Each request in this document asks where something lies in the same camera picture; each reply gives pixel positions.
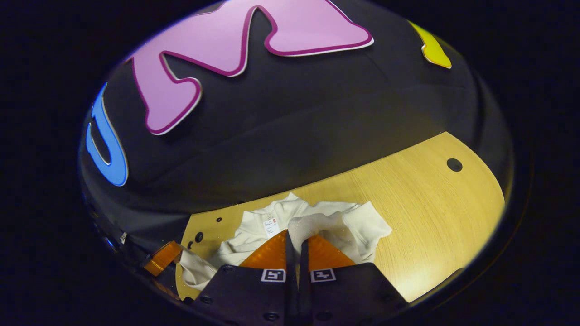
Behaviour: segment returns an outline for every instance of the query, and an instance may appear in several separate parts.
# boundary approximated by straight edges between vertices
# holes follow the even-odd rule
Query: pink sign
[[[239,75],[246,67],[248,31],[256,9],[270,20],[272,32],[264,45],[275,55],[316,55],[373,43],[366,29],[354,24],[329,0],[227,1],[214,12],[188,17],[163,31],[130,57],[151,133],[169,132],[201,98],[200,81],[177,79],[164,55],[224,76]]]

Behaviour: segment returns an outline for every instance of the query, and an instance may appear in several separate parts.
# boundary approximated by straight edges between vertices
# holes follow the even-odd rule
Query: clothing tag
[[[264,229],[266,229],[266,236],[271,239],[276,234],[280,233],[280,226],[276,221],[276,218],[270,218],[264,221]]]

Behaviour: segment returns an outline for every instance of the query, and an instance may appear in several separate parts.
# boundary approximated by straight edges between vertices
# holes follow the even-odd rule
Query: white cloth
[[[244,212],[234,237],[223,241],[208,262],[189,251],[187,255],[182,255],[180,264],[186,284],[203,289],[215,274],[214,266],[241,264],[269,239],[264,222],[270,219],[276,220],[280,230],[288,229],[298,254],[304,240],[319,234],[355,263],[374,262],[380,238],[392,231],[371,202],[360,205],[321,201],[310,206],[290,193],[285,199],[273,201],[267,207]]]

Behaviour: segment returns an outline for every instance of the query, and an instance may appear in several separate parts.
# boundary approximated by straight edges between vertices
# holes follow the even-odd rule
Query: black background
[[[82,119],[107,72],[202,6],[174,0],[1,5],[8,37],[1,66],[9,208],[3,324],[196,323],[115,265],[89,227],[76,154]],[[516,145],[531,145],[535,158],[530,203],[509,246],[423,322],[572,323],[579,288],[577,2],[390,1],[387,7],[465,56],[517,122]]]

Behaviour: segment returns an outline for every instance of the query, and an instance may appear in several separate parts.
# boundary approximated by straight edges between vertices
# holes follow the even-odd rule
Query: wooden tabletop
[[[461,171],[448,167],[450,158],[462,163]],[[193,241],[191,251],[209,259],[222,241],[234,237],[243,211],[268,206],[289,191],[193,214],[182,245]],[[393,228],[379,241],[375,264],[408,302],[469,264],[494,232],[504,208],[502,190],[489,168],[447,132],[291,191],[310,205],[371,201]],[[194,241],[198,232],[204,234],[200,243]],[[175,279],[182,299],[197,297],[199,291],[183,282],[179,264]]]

───

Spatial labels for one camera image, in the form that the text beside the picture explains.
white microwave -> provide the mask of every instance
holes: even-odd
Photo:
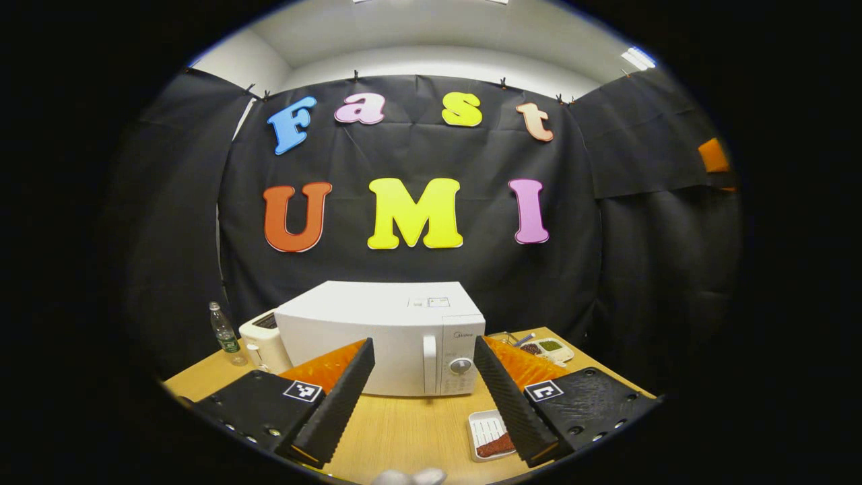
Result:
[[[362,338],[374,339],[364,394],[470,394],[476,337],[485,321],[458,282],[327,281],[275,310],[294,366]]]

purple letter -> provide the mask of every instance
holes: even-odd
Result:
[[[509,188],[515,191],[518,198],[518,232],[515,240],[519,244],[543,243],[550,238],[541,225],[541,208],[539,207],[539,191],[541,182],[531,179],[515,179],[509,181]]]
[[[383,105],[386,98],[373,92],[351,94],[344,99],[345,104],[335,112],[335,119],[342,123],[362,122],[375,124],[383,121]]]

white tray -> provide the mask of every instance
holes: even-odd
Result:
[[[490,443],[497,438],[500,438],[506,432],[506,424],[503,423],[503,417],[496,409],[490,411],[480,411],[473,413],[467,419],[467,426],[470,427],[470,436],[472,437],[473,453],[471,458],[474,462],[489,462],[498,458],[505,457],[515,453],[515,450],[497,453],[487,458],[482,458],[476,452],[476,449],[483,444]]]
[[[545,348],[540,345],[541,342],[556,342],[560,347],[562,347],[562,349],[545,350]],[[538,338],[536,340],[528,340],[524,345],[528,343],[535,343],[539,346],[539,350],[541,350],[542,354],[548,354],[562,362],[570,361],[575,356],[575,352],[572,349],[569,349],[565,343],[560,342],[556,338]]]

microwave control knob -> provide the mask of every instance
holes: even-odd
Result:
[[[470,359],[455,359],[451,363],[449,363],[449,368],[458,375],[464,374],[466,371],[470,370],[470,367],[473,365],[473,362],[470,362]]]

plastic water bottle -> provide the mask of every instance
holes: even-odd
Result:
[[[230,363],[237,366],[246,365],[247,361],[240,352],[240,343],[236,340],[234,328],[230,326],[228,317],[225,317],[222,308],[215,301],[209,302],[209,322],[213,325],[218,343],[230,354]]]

───

- **WHAT NEEDS TO BE DONE**: Which lines of the listing above hold the word "camera"? Copy each of them.

- **FINISHED TASK**:
Each request in this document asks where something lies in the same camera picture; each reply gives pixel positions.
Spatial labels for one camera image, in the form that the text beside the picture explains.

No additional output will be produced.